* **YOUR INSTRUCTIONS**:
For this exercise, copy out each line of the material below that includes "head".
....
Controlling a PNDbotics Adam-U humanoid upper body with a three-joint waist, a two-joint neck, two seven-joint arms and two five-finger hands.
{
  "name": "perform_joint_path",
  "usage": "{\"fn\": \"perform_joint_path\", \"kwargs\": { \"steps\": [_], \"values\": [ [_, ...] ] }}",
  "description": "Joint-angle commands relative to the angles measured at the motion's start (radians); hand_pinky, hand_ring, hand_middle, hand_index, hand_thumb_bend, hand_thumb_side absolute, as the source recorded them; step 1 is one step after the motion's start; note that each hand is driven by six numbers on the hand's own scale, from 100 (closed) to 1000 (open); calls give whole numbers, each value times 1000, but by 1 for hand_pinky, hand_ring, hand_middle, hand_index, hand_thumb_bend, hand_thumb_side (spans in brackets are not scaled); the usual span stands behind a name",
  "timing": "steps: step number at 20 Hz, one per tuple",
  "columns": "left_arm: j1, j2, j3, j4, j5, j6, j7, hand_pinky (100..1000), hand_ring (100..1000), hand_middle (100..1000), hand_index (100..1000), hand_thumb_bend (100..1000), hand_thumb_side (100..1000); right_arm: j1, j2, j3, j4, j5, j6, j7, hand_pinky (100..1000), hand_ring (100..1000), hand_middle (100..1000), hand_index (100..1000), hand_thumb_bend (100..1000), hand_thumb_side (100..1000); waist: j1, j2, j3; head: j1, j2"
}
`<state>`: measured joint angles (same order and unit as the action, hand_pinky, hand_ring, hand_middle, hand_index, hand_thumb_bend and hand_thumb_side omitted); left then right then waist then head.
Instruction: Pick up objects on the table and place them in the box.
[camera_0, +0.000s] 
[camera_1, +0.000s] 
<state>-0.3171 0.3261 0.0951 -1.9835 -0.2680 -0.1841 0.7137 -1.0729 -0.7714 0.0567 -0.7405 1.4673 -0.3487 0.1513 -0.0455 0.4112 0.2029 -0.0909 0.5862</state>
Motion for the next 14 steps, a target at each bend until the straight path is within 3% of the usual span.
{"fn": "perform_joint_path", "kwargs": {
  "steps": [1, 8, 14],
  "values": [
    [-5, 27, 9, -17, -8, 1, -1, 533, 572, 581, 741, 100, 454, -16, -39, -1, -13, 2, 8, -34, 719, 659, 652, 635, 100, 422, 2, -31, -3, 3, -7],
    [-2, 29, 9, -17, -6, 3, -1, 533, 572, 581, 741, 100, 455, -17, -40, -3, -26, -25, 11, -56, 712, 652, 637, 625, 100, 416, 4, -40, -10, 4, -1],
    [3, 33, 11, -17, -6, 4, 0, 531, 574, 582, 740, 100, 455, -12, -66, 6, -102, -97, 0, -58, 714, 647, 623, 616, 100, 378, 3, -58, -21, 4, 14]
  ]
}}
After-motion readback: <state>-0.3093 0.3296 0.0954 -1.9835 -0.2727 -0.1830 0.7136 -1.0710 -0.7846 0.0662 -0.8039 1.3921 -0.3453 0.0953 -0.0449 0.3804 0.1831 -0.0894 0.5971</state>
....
* **EXERCISE SOLUTION**:
  "columns": "left_arm: j1, j2, j3, j4, j5, j6, j7, hand_pinky (100..1000), hand_ring (100..1000), hand_middle (100..1000), hand_index (100..1000), hand_thumb_bend (100..1000), hand_thumb_side (100..1000); right_arm: j1, j2, j3, j4, j5, j6, j7, hand_pinky (100..1000), hand_ring (100..1000), hand_middle (100..1000), hand_index (100..1000), hand_thumb_bend (100..1000), hand_thumb_side (100..1000); waist: j1, j2, j3; head: j1, j2"
`<state>`: measured joint angles (same order and unit as the action, hand_pinky, hand_ring, hand_middle, hand_index, hand_thumb_bend and hand_thumb_side omitted); left then right then waist then head.

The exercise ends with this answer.